Wade's frustration was felt before Butler spoke to the media, sounding very much like the veteran player who's utterly disgusted and shocked at the state of affairs.

"I don't know what happened, but you continue to be in these kinds of situations and lose games like this, you really don't care enough," Wade said. "You don't care enough. It's got to mean that much to you to want to win. And it doesn't. So I don't know. I don't know happened. I don't know how you fix it. It just doesn't mean enough for guys around here to want to win ball games.

"It pisses me off, but I can't be frustrated and I can't care too much for these guys. They got to care for themselves. We got to do better."

Wade has been the sage, encouraging and experienced star but he brought fire and brimstone after the game, probably as frustrated with Wednesday's result as he is with the season to date.

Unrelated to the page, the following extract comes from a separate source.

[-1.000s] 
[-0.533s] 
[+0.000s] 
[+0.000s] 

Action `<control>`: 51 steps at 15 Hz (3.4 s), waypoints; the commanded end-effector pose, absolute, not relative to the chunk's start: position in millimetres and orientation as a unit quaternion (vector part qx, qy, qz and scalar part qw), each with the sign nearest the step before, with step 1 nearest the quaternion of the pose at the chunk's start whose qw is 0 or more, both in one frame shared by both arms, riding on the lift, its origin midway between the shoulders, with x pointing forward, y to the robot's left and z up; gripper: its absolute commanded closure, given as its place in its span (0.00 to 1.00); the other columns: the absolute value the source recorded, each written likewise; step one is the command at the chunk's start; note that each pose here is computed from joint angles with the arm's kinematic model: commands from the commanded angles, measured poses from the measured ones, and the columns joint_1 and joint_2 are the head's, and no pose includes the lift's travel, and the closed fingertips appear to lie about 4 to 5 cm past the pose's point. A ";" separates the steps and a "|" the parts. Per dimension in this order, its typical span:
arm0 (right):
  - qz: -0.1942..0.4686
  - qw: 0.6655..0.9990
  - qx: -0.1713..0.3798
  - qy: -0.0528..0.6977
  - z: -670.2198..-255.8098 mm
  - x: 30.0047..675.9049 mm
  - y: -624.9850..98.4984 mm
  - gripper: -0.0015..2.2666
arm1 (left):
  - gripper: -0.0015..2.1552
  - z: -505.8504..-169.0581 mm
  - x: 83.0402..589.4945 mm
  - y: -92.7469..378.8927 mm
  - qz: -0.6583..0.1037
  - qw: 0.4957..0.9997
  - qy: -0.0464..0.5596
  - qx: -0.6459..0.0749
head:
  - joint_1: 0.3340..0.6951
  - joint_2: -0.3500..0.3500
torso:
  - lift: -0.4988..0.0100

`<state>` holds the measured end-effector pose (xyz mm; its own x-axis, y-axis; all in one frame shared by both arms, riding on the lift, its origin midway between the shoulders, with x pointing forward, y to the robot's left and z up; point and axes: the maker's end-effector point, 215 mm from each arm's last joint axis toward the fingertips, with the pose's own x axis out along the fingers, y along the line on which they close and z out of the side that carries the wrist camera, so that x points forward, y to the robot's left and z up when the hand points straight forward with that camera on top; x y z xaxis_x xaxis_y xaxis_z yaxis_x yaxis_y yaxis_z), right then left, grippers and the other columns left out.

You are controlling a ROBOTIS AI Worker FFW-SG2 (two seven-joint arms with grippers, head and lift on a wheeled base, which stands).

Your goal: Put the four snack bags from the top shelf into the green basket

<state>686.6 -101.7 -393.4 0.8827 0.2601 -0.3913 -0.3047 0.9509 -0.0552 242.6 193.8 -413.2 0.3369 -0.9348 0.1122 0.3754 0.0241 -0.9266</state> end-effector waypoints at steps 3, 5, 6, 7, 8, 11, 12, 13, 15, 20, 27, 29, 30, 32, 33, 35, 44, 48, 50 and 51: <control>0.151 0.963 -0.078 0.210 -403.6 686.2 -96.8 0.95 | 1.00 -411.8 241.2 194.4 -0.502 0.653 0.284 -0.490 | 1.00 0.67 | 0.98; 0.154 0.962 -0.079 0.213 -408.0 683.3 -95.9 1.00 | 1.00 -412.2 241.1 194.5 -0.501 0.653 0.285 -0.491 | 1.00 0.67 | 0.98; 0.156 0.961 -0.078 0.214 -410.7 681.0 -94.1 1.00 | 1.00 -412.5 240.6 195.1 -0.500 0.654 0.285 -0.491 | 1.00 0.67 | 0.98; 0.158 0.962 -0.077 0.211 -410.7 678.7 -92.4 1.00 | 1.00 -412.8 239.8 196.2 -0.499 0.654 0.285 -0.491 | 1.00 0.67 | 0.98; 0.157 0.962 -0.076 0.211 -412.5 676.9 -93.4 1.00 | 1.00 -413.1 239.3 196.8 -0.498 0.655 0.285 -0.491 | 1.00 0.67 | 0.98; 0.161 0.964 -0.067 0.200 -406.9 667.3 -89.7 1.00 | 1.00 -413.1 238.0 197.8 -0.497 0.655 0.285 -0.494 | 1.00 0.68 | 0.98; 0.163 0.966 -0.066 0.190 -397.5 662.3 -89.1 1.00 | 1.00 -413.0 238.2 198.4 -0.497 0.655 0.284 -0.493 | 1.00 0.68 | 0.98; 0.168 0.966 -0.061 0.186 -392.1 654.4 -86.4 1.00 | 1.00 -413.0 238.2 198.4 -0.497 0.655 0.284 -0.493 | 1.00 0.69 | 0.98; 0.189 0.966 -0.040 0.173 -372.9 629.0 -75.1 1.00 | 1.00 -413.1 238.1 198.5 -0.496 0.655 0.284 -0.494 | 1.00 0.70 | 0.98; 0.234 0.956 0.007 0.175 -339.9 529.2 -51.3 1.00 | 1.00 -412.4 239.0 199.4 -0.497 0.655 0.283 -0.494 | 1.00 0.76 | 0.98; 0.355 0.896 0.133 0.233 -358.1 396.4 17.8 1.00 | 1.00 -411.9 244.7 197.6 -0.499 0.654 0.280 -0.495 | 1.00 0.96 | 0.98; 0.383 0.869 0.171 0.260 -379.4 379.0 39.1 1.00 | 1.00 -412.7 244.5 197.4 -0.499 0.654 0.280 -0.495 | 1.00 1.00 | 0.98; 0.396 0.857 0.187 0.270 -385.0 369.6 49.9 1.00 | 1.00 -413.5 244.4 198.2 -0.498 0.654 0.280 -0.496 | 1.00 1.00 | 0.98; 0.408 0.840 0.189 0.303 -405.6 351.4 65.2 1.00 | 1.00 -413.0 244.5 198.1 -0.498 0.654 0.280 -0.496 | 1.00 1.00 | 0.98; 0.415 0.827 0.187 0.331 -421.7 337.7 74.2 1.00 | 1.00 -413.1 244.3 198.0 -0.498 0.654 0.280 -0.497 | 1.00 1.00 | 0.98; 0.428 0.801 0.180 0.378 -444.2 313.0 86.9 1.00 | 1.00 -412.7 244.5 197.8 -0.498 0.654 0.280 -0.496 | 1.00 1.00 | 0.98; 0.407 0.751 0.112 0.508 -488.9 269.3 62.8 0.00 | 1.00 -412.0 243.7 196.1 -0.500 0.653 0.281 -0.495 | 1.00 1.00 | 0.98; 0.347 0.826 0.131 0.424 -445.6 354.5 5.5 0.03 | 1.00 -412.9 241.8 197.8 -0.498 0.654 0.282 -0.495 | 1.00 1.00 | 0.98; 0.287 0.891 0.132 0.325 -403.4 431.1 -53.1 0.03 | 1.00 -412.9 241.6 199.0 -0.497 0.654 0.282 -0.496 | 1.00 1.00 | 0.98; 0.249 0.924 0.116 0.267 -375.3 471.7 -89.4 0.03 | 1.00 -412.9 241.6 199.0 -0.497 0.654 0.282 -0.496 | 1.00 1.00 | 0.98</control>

Count this loss to the Hawks as probably the most upsetting, but it can be added to a ledger of several—especially as the Bulls find themselves right in the middle of an Eastern Conference muck they seem unable to emerge from, mired in mediocrity.

"I heard what D-(Wade) was over there saying, yeah," Butler said. "Mother------- just got to care if we win or lose. At the end of the day, do whatever it takes to help the team win. You play your role to the tee. Be a star in your role, man." "That's how you win in this league, man. You have to embrace what this team, what this organization needs for you to do on either end of the floor. On top of everything else, just play every possession like it's your last. We don't play hard all the time. It's very disappointing whenever we don't play hard."

It has Wade questioning his teammates' desire to win as opposed to showing up and collecting a check every two weeks. It's a storm that's been brewing and finally, Mount Wade exploded.

"I wish I could say that everyone in here is going to go home and not eat tonight," Wade said. "I can't say that. I wish I could, but I don't know that they care enough. Games are supposed to hurt. You're not supposed to sleep, you're not supposed to want to talk to anybody. These games are supposed to hurt. I don't know if that is in guys in this locker room."

His challenge was certainly strategic, as he's hoping to stir some kind of lasting emotion from his teammates in a critical hour.

"Hopefully they can prove me wrong, but I will challenge them to see if losses like this hurt," Wade said. "We can play bad, we can miss shots, but we're having too many of these lapses. We're having too many of these losses. This just can't be acceptable if you want to do anything besides have an NBA jersey on and make some money. That's all we're doing right now."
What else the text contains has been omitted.